Snowden’s main claim is that liberty - and implicitly privacy - is a constitutional right of the people that the National Security Agency (NSA) of the United States (US) has encroached for the sake of the nation’s security over its people. When Boundless Informant, ironically a tool of the NSA to collect surveillance data, showed that, “more communications are being intercepted in America about Americans than there are in Russia about Russians,” the doubling with Big Brother and the Gestapo is clear and viscerally disturbing. Because of this enormity of NSA’s violation of constitutional law, it becomes very difficult to empathize with the morale behind NSA’s actions. Fortunately, Del Harvey, Head of Safety at Twitter, lends insight in her Technology, Entertainment, Design (better known as TED) speech which describes how nowadays on Twitter “a one-in-a-million chance happens 500 times a day [and] those rare situations... are more like norms.” Twitter can only be a toy model of a nation, and powerful methodology then seems almost requisite to ensure the safety the public demands from the government. With anonymity and privacy both granted, activities in the web can become nearly invincible from personal accountability, which could obscure national efforts to prevent criminality in virtual space.
Consider how justified government investigations of criminal activity in the non-cyber, public domain through methods of infiltration and shadowing are accepted. That is also metadata, and by analogical reasoning there should be no reason to oppose its collection in the cyber domain. Then must the Internet also be divided into public and private domains? This is also impractical, as the virtual space is practically spatially unlimited; determining legitimacy and privacy of an activity would again require the abilities NSA has been accused for. There is therefore an inherent incompatibility in applying common sense from the pre-web era to contemporary issues. We cannot have it both ways.

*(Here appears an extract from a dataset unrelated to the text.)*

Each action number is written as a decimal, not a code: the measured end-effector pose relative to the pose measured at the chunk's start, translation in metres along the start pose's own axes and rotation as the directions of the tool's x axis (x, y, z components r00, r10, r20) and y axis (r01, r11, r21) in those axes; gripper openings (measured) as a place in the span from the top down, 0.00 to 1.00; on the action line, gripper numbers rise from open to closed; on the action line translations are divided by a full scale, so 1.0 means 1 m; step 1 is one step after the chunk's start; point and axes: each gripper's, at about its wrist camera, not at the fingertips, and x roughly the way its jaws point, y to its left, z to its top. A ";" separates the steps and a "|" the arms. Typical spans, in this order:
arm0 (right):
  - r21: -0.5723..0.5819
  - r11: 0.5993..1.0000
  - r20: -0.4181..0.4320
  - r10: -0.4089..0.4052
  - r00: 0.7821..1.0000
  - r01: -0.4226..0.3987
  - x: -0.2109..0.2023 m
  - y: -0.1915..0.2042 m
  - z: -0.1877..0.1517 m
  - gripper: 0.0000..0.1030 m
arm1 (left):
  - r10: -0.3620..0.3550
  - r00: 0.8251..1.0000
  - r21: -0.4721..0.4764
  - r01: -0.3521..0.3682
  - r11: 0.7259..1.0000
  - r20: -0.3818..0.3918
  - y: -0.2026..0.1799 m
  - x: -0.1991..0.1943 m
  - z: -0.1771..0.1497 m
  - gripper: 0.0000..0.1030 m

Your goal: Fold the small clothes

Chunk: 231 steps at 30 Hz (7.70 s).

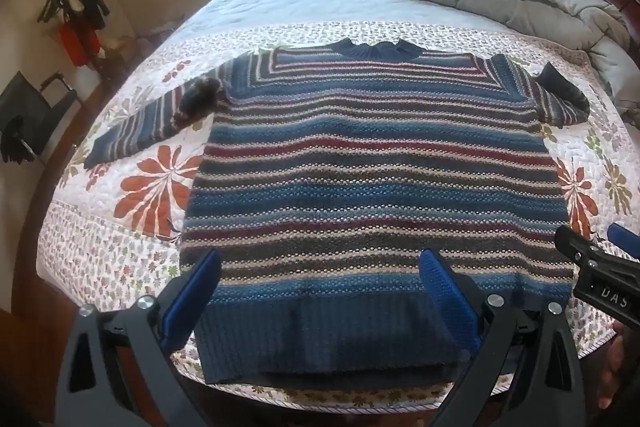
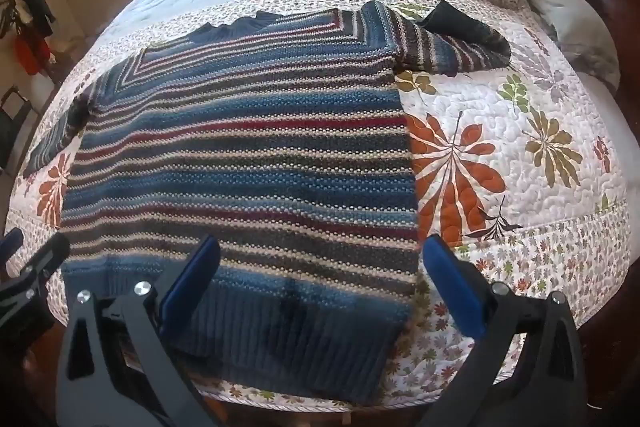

However, the solution could lie in its source. The cynical may think “had there not been an Internet or surveillance technology,” but enthuse the idea “if there was a counter-surveillance medium.” Just like how a vaccine can solve the moral enigma of biological quarantine, commercial ability to detect or prevent government surveillance would render the current struggle obsolete. The suggested methods may not be conclusive answers, but as those who practice technology, we can aim to solve the social dissonances not on the grounds of ethics and morality but practicality.
Although we recognize fundamental privacy rights, the US government’s cannot be impugned in vanilla. This issue extends beyond conventional standards, and it is the burden of our generation to give an answer. Our role is then to appeal to the technology and let it not regress but progress. A right is not given but won; when also caught in the Gordian knot, we have an obligation to aid in its slicing.